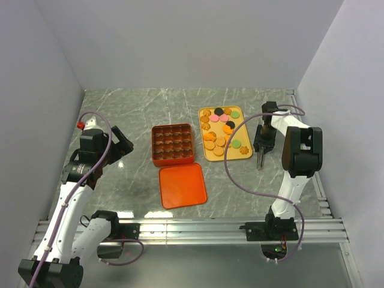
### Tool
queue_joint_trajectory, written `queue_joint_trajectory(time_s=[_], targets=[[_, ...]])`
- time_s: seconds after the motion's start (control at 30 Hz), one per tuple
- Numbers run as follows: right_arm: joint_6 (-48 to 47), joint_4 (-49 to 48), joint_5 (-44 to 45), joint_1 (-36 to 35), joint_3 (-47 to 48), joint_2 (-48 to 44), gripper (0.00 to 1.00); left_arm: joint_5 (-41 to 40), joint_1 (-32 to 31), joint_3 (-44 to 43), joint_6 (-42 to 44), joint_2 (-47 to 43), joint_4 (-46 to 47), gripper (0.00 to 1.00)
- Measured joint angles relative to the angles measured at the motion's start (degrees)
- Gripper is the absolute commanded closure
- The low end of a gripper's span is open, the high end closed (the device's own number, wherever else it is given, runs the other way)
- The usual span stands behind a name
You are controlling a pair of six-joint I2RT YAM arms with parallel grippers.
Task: Pack the cookies
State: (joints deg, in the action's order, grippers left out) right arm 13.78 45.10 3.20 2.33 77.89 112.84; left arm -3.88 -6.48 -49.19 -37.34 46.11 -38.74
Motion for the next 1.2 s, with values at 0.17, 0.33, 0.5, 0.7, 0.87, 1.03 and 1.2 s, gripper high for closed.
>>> queue_joint_trajectory(time_s=[0.17, 0.33, 0.5, 0.7, 0.87, 1.03, 1.2], targets=[[0.2, -0.3, -0.3, -0.4, -0.1, -0.2, 0.59, -0.1, 0.0, 0.0, 0.0, 0.0, 0.0, 0.01], [0.7, 0.4, 0.8, -0.7, -0.4, -1.6, 0.59, -0.1, 0.0, 0.0, 0.0, 0.3, 0.0, 0.01], [1.6, 3.7, 1.9, -2.8, 0.2, -7.3, 0.59, 0.0, 0.0, 0.0, 0.0, 1.0, 0.0, 0.01], [2.5, 7.3, 1.6, -8.0, 3.8, -14.2, 0.59, 0.3, 0.0, 0.0, 0.1, 2.1, 0.0, 0.01], [3.6, 10.7, 1.5, -10.9, 3.9, -18.3, 0.59, 0.6, 0.0, 0.0, 0.1, 2.3, 0.0, 0.01], [4.6, 13.6, 1.6, -13.8, 4.2, -19.3, 0.59, 1.5, 0.0, 0.0, 0.2, 2.6, 0.0, 0.00], [4.8, 15.3, 0.7, -16.4, 5.1, -20.9, 0.58, 2.3, 0.0, 0.0, 0.3, 2.4, 0.0, 0.01]])
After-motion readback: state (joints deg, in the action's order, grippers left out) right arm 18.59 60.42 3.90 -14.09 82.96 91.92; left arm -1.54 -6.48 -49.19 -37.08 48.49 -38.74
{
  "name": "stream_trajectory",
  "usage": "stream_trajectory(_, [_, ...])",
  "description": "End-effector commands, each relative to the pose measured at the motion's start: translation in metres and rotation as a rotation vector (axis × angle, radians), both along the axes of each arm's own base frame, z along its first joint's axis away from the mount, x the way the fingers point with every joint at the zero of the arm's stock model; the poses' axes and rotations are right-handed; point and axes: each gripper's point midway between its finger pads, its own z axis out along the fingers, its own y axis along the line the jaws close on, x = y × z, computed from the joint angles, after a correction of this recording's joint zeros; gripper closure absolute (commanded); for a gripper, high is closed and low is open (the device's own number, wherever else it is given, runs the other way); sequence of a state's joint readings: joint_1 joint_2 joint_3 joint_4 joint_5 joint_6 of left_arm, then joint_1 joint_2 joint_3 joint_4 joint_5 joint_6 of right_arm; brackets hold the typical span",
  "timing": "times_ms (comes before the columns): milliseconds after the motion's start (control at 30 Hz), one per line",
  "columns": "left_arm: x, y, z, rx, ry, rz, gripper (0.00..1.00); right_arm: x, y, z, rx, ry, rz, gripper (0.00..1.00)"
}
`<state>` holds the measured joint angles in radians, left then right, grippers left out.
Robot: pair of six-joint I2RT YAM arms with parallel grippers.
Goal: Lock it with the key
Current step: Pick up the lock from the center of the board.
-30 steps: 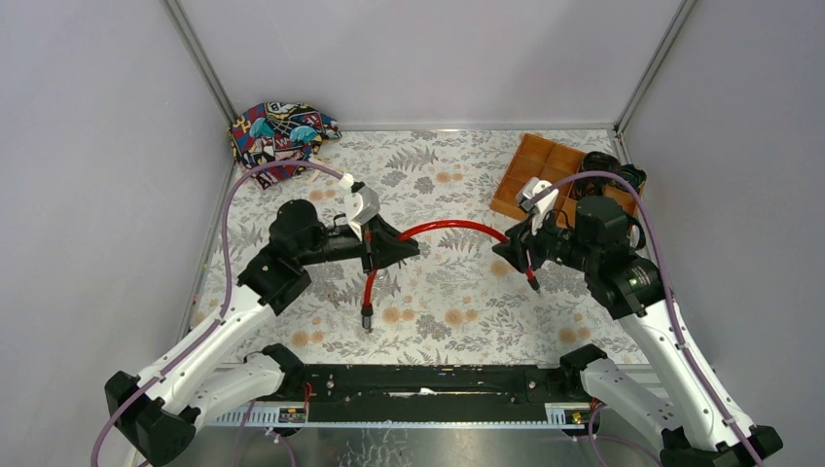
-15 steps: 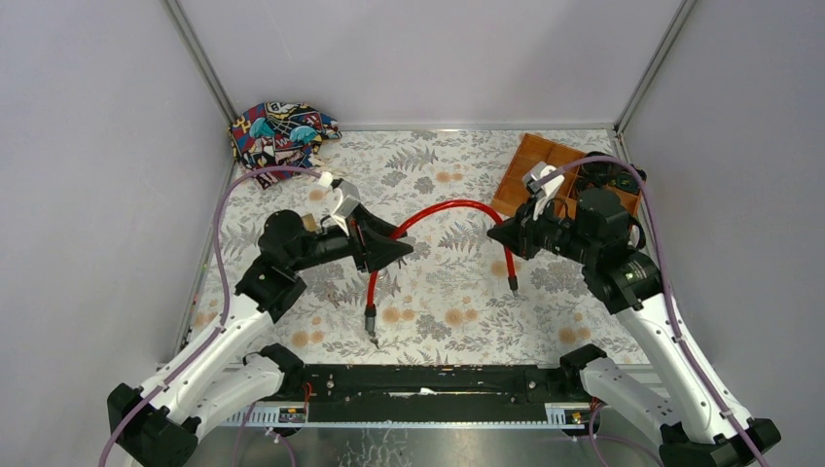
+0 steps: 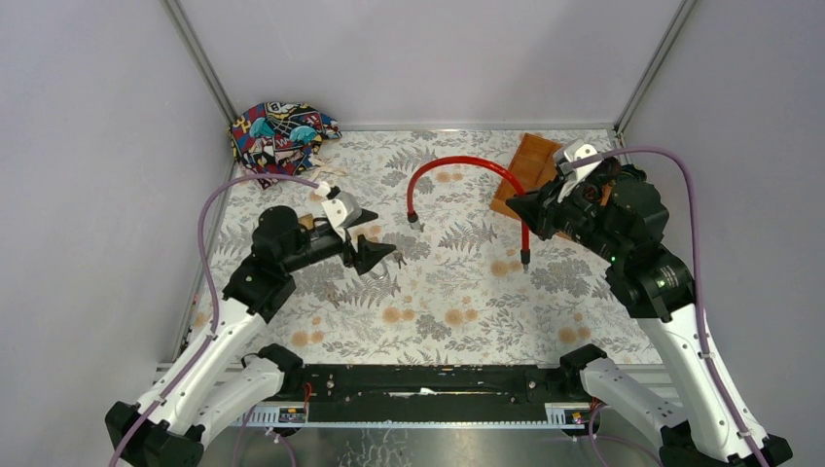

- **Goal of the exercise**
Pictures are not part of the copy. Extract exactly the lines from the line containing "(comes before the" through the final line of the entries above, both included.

- **Result**
  "timing": "times_ms (comes before the columns): milliseconds after the motion's start (control at 30 Hz), one per line",
  "columns": "left_arm: x, y, z, rx, ry, rz, gripper (0.00..1.00); right_arm: x, y, z, rx, ry, rz, gripper (0.00..1.00)"
}
`<state>` holds the measured joint angles in radians, left then right, grippers left out.
Robot: pair of six-joint I2RT YAM arms with parallel grippers.
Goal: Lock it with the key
Current step: Pick up the lock from the center of the board.
-30 steps: 
-15 steps: 
+0 steps: 

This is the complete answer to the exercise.